W poszukiwaniu korzeni popularyzacji

Opublikowane przez Kuba w dniu

Promocja nauki nie jest zjawiskiem nowym. Rozpowszechnianie wiedzy dotyczącej rozmaitych dyscyplin akademickich swoimi korzeniami sięga znacznie dalej, aniżeli można byłoby się spodziewać. Docierania z rozmaitymi informacjami do osób, które na co dzień zajmowały się pracą na roli lub rzemieślnictwem, podejmował się m.in. dobrze znany wszystkim maturzystom autor „Lalki”, Bolesław Prus. Jako czołowy przedstawiciel pozytywizmu pisał felietony oraz wygłaszał odczyty poświęcone nauce, co w tamtych czasach stawało się coraz bardziej popularne. Działo się tak m.in. dzięki koncepcji pracy u podstaw, przyczyniającej się do walki z germanizacją oraz rusyfikacją. Będąca jej celem edukacja najuboższych, poza oczywistymi celami dydaktycznymi, miała przyczynić się m.in. do rozbudzania świadomości narodowej, co w kontekście pragnienia odzyskania niepodległości było niezwykle ważne. W popularyzowaniu nauki Bolesławowi Prus dorównywali także inni publicyści tamtych czasów, wśród których znalazł się m.in. Aleksander Świętochowski. Od dawien dawna bowiem popularyzacja nauki oznaczała przelewanie na papier tego, co dla mas miało charakter niemalże wiedzy tajemnej.  

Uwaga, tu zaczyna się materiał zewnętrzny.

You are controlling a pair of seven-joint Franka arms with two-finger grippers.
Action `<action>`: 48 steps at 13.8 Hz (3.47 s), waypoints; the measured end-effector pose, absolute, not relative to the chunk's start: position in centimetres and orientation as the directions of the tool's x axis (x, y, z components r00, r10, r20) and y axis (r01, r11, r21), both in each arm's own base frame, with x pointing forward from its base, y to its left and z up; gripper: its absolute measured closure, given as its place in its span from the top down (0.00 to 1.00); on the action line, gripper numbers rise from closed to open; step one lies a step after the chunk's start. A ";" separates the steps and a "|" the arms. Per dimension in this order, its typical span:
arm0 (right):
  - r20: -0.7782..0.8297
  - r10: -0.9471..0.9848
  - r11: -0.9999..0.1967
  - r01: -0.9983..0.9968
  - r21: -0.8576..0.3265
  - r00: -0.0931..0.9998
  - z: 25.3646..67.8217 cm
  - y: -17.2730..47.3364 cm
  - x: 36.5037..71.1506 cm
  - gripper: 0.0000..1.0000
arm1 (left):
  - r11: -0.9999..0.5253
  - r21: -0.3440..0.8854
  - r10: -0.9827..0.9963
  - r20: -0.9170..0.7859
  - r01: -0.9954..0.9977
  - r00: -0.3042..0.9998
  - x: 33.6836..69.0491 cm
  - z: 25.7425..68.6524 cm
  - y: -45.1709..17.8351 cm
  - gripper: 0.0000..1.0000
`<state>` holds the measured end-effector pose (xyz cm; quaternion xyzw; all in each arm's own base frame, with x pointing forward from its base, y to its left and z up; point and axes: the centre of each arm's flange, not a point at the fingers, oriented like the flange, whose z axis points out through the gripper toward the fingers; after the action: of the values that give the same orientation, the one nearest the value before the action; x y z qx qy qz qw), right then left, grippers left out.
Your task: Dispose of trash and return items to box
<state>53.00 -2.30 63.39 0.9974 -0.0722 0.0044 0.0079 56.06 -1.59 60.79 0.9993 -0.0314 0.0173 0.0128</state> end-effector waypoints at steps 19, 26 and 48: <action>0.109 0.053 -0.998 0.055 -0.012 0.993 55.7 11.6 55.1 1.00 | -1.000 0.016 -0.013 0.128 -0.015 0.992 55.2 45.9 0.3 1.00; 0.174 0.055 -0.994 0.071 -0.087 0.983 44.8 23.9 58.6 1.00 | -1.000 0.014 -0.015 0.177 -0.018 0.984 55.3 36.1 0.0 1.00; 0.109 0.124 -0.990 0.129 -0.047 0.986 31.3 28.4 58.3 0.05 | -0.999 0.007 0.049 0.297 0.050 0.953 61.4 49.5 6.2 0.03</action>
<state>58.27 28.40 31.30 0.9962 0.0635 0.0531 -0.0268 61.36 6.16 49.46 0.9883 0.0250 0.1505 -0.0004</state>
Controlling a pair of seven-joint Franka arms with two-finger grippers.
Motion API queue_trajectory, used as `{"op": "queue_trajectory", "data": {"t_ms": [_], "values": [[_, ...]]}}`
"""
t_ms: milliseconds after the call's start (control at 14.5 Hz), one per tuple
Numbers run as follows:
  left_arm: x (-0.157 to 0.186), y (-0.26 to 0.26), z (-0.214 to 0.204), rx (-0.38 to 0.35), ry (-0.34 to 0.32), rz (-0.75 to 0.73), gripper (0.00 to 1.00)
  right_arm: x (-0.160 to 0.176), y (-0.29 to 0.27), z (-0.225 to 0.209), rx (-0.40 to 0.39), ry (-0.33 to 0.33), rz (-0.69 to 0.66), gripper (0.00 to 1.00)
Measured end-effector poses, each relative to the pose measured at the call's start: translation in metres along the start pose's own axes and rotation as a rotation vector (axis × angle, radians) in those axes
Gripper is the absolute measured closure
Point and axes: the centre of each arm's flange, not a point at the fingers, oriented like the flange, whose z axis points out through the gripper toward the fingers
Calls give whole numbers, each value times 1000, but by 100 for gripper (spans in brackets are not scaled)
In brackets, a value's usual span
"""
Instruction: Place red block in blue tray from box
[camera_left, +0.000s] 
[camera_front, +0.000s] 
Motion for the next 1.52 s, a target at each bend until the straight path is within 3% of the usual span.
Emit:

„Kaganek oświaty” przynoszony chłopstwu i mieszczaństwu odgrywał wówczas wielką rolę i tak też jest do dnia dzisiejszego – pomimo tego, że czasy się zmieniły. Wprawdzie zamiast kaganka są nowoczesne LEDy, a zamiast odczytów na placach i w ratuszach liczyć można osoby zainteresowane wydarzeniem na FB lub reakcje pozostawione pod postem o zbliżającym się webinarze, jednakże idea jest podobna – nieść określoną wiedzę tym, do których jeszcze nie dotarła. Mająca miejsce niecałe 200 lat temu walka z analfabetyzmem ma także miejsce w XXI wieku. Nie jest to wprawdzie problem wynikający z ubóstwa i społecznych nierówności, ale jego skala okazuje się co najmniej tak samo groźna. Wtórny analfabetyzm, bowiem to o nim mowa, to problem, którego doświadcza coraz więcej osób i to także tych, które zdobyły wyższe wykształcenie. Nieumiejętność czytania ze zrozumieniem oraz zanik umiejętności pisania i precyzyjnego formułowania myśli jest wyzwaniem, z którym mierzyć się będą popularyzatorzy na miarę XXI wieku.